Dataset records |
►
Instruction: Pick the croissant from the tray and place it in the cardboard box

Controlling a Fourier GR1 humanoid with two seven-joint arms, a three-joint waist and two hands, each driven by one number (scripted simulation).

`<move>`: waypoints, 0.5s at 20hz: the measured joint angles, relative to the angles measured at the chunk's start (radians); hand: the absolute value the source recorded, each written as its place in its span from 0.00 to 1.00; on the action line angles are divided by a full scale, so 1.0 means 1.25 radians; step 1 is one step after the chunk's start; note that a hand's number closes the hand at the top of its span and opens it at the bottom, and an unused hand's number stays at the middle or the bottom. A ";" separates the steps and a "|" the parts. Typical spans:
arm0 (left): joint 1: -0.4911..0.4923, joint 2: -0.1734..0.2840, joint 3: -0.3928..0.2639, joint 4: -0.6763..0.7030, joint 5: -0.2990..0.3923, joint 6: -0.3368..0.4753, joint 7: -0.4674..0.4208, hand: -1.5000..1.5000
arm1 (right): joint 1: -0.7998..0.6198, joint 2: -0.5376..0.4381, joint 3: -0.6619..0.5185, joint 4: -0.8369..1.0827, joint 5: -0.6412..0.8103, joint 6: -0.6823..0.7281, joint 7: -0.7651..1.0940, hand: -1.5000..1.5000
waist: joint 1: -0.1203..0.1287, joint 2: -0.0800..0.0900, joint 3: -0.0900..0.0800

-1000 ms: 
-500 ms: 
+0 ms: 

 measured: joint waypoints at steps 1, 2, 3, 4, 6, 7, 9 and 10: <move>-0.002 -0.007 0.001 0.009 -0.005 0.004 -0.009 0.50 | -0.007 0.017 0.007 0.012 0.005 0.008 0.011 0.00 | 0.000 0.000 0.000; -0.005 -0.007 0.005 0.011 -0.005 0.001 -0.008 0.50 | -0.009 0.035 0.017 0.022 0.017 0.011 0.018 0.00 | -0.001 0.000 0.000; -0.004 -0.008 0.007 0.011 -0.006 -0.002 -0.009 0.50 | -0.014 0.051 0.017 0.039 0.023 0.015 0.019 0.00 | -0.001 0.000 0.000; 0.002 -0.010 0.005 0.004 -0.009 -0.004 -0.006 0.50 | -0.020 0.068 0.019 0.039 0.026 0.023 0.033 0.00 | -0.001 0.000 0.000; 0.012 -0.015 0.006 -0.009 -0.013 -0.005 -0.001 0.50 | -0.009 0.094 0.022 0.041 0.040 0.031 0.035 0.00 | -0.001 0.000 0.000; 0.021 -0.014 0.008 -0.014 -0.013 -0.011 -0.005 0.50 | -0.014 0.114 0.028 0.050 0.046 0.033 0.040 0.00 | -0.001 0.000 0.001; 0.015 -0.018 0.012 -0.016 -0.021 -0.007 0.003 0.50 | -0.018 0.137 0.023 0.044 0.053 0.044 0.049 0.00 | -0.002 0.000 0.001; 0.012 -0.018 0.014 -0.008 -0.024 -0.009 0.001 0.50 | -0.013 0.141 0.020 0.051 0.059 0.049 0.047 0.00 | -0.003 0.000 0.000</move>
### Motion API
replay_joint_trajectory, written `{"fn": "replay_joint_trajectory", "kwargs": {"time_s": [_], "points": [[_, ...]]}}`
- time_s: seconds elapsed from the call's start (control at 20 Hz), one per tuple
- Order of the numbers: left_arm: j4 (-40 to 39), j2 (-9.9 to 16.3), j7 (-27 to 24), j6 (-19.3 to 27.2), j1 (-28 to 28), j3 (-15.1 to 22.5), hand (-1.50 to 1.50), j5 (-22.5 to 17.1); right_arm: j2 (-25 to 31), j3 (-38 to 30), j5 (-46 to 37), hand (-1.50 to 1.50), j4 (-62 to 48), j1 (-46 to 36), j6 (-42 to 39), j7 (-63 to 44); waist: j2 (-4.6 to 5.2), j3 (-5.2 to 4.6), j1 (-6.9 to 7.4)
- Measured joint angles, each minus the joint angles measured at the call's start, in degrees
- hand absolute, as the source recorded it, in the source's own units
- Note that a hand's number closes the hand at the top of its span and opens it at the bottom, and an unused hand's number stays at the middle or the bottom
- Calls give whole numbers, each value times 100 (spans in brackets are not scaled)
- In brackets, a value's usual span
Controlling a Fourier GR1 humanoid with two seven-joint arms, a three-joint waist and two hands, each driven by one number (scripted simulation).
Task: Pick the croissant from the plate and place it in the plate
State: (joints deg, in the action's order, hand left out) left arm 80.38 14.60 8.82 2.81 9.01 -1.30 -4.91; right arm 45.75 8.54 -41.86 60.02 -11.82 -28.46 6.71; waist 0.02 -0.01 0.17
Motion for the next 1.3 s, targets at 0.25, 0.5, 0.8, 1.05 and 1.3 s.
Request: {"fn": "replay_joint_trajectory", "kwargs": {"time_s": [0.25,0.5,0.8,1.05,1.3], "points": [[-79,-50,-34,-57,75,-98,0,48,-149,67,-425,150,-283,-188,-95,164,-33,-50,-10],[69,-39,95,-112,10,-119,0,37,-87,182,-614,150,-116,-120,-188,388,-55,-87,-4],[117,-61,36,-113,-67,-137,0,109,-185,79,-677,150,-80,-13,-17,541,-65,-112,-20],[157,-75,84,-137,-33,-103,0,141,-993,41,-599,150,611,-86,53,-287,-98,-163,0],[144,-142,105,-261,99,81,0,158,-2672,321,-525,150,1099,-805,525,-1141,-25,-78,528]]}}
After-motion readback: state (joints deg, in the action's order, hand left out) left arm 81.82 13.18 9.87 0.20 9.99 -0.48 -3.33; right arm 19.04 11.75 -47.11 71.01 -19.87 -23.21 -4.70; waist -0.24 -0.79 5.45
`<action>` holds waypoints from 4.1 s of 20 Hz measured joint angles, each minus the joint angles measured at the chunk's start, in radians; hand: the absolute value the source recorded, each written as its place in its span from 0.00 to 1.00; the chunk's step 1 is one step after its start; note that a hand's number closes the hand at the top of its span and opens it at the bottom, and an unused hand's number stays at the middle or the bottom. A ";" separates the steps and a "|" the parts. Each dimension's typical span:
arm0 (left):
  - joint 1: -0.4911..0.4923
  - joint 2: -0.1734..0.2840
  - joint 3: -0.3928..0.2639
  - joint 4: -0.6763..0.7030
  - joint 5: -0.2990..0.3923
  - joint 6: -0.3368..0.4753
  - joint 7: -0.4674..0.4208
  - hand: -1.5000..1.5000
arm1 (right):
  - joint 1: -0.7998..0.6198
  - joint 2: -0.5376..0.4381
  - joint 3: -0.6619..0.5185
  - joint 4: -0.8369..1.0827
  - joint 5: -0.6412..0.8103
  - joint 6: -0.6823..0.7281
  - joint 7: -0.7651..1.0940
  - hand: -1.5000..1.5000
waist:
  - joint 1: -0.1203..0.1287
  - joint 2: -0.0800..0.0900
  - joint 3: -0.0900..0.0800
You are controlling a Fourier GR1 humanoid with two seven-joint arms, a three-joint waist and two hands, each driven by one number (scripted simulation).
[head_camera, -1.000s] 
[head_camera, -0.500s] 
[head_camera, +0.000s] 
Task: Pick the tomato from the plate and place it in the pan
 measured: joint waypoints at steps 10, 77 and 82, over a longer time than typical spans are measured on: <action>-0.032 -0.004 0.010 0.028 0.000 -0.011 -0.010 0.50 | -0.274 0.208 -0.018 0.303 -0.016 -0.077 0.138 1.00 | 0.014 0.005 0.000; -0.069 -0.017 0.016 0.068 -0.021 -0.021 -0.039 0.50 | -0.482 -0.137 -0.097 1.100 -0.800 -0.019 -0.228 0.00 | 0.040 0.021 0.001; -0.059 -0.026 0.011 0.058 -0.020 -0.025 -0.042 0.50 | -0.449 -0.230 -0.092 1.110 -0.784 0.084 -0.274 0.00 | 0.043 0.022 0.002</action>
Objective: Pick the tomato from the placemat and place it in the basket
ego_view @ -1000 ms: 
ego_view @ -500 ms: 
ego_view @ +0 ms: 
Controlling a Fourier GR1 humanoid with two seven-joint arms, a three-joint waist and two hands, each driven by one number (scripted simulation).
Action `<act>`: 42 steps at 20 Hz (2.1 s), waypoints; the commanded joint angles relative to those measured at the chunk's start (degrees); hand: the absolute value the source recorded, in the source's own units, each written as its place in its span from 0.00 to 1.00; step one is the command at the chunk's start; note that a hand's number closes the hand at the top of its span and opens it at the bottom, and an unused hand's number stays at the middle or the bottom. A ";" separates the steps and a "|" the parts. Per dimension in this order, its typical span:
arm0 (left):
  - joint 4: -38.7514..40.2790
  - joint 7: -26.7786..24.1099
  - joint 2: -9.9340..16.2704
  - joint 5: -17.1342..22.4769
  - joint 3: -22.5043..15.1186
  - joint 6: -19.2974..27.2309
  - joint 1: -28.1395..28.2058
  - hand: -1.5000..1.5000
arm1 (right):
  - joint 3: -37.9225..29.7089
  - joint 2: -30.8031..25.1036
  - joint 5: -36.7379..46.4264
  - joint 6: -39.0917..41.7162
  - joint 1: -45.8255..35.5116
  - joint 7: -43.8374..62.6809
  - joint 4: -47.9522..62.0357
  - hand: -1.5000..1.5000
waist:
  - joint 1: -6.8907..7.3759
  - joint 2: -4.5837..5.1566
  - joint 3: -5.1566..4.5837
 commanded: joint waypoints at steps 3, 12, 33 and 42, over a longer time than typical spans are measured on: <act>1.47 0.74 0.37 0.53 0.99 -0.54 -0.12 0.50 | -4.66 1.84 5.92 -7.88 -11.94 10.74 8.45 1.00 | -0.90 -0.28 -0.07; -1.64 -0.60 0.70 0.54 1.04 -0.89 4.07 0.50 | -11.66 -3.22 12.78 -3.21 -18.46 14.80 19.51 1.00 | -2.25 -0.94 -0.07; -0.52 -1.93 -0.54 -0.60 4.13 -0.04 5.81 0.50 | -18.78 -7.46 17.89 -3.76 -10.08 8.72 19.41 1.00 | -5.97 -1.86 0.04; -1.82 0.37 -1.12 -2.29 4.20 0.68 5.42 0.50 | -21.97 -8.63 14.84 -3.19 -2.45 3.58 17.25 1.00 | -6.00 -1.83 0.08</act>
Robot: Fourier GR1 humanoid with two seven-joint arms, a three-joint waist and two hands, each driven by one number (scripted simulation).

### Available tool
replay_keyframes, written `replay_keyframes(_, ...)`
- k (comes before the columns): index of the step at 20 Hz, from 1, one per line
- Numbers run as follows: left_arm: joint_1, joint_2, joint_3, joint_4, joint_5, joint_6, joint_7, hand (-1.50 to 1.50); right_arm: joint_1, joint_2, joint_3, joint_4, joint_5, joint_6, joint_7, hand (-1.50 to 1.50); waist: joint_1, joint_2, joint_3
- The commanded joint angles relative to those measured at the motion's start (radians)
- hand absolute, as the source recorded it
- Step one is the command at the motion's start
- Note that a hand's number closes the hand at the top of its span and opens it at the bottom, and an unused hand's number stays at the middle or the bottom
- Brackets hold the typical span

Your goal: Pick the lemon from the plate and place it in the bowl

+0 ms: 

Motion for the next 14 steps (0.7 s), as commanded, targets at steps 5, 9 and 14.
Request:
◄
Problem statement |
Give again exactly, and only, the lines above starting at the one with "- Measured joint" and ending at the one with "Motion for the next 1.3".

Solution to the exercise |
- Measured joint angles, each minus the joint angles measured at the call's start, in degrees
- hand absolute, as the source recorded it, in the source's own units
- Note that a hand's number closes the hand at the top of its span and opens it at the bottom, and an unused hand's number stays at the middle or the bottom
- Calls give whole numbers, each value times 100 (spans in brackets are not scaled)
- In brackets, a value's usual span
Controlling a Fourier GR1 humanoid with two seven-joint arms, a three-joint waist and two hands, each driven by one number (scripted simulation).
Task: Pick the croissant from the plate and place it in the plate
State: (joints deg, in the action's order, hand left out) left arm 80.38 14.60 8.82 2.81 9.01 -1.30 -4.91; right arm 45.75 8.54 -41.86 60.02 -11.82 -28.46 6.71; waist 0.02 -0.01 0.17
Motion for the next 1.3 s, targets at 0.25, 0.5, 0.8, 1.05 and 1.3 s.

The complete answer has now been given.